*Work required:* From the data underneath, reproduce exactly the stretch that begins at the line with "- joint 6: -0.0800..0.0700" and ends after the line with "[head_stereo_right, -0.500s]".

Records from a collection
'''

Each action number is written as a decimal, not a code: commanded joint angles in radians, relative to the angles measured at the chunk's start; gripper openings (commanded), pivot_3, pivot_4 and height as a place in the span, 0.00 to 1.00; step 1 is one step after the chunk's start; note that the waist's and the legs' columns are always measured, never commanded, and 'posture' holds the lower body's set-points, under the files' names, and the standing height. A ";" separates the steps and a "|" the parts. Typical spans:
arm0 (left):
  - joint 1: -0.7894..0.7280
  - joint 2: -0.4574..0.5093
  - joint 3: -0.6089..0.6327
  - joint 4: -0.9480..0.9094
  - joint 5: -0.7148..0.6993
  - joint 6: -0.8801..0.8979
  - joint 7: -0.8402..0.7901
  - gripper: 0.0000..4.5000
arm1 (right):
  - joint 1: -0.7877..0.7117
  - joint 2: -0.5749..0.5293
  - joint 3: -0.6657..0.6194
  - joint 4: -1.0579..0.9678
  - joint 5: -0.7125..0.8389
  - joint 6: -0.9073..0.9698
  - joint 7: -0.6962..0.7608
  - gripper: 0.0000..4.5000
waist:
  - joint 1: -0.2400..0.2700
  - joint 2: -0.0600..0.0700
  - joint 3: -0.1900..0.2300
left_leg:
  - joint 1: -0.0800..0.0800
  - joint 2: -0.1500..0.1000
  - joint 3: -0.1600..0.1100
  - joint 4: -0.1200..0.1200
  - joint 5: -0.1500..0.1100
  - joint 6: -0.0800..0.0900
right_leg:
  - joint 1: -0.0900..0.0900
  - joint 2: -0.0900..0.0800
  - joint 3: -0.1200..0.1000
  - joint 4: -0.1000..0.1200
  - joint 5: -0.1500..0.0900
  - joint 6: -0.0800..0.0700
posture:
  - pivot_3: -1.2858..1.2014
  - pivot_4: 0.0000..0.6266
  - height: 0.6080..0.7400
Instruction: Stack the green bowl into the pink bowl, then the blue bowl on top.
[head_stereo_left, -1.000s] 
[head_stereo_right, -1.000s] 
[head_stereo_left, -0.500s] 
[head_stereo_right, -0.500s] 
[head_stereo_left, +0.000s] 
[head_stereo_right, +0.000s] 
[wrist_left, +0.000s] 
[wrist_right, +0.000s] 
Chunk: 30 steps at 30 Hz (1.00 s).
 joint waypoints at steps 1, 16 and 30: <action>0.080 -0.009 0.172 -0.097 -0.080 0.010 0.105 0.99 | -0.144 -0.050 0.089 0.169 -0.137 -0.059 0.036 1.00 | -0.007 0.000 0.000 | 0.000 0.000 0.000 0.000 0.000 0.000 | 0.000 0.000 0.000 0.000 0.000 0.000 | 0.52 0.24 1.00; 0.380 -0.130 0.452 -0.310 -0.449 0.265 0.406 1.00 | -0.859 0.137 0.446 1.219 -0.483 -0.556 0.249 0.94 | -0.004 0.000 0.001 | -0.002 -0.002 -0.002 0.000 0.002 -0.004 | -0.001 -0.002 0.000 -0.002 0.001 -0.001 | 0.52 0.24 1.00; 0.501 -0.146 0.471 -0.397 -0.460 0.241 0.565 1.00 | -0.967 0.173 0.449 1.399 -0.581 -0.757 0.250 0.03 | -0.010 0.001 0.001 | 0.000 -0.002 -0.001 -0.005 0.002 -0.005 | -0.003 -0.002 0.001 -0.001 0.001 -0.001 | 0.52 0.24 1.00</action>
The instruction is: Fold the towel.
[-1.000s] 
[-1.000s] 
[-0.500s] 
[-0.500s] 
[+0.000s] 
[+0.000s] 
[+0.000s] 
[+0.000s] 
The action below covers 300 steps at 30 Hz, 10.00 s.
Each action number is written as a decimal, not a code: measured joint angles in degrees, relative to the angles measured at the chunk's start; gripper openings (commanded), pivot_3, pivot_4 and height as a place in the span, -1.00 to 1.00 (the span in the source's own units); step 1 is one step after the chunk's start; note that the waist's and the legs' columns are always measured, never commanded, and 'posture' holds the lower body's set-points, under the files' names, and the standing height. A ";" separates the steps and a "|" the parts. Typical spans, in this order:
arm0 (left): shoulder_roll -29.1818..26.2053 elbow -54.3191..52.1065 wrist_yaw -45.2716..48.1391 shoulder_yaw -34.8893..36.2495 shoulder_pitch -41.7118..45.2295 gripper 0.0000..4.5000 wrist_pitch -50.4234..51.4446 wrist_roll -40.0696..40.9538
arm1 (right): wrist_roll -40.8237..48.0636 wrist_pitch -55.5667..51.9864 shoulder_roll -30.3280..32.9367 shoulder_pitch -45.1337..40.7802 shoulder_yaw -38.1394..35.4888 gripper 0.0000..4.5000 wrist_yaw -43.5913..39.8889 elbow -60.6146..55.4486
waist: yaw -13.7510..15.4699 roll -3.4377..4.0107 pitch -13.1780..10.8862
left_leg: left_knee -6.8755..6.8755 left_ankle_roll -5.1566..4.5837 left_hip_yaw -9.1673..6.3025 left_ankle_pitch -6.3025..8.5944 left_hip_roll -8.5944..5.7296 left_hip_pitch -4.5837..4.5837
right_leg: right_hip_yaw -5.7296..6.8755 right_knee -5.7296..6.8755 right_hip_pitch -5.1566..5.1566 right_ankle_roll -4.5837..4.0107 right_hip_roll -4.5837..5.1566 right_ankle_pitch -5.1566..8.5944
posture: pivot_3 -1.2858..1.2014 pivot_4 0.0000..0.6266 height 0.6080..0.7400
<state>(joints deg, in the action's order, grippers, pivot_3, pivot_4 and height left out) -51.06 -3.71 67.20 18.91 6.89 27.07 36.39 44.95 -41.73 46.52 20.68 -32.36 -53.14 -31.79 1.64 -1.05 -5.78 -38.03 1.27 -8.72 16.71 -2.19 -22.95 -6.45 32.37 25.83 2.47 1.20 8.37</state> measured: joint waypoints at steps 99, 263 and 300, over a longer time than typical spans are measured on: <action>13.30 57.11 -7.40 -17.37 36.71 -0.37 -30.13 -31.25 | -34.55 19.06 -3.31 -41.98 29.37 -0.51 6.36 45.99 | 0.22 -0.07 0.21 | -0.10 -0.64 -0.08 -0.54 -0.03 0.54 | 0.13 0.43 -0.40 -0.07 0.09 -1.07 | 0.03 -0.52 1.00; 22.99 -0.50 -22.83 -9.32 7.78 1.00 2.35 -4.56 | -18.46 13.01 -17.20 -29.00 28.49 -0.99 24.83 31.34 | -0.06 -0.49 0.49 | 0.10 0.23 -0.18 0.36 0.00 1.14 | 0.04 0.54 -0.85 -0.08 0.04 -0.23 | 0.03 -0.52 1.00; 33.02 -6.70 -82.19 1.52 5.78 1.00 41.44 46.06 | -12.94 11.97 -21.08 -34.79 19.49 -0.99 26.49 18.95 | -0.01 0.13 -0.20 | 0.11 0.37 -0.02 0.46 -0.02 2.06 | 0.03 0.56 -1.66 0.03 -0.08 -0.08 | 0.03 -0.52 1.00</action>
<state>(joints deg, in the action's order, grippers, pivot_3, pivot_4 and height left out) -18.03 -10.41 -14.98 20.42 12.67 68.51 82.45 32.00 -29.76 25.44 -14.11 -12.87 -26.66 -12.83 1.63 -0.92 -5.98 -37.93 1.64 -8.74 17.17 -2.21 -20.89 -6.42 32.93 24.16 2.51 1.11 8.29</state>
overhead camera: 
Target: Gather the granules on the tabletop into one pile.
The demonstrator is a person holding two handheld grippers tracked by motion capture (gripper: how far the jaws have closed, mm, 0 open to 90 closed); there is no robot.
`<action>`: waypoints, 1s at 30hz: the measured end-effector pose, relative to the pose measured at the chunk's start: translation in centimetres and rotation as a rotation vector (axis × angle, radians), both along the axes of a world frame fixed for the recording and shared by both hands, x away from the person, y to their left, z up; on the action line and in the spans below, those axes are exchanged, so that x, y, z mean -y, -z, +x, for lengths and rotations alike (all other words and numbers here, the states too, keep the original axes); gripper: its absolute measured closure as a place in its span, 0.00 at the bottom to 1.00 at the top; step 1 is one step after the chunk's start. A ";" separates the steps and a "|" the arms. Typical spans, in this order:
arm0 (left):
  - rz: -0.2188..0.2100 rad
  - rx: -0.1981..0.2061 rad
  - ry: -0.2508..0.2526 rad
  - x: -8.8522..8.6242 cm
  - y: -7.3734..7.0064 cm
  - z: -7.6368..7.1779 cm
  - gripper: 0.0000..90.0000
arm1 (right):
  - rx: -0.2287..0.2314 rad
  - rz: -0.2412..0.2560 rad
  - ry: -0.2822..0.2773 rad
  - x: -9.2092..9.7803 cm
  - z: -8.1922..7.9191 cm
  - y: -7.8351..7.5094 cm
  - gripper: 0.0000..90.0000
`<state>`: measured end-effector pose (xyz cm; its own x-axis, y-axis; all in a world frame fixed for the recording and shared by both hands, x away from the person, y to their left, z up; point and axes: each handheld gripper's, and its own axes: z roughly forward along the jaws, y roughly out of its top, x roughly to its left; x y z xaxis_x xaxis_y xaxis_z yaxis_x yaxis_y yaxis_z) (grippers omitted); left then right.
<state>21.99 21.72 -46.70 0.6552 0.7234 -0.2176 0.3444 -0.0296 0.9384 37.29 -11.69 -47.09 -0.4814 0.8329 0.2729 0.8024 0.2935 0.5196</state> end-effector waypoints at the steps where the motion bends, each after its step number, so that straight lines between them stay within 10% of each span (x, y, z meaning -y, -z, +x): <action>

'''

*Output of the exercise:*
  - joint 6: -0.0800..0.0700
posture:
  - pivot_3: -1.2858..1.2014
  - pivot_4: 0.0000..0.6266
  - height: 0.6080..0.7400
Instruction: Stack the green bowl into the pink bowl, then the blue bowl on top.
[head_stereo_left, -1.000s] 
[head_stereo_right, -1.000s] 
[head_stereo_left, -0.500s] 
[head_stereo_right, -0.500s] 

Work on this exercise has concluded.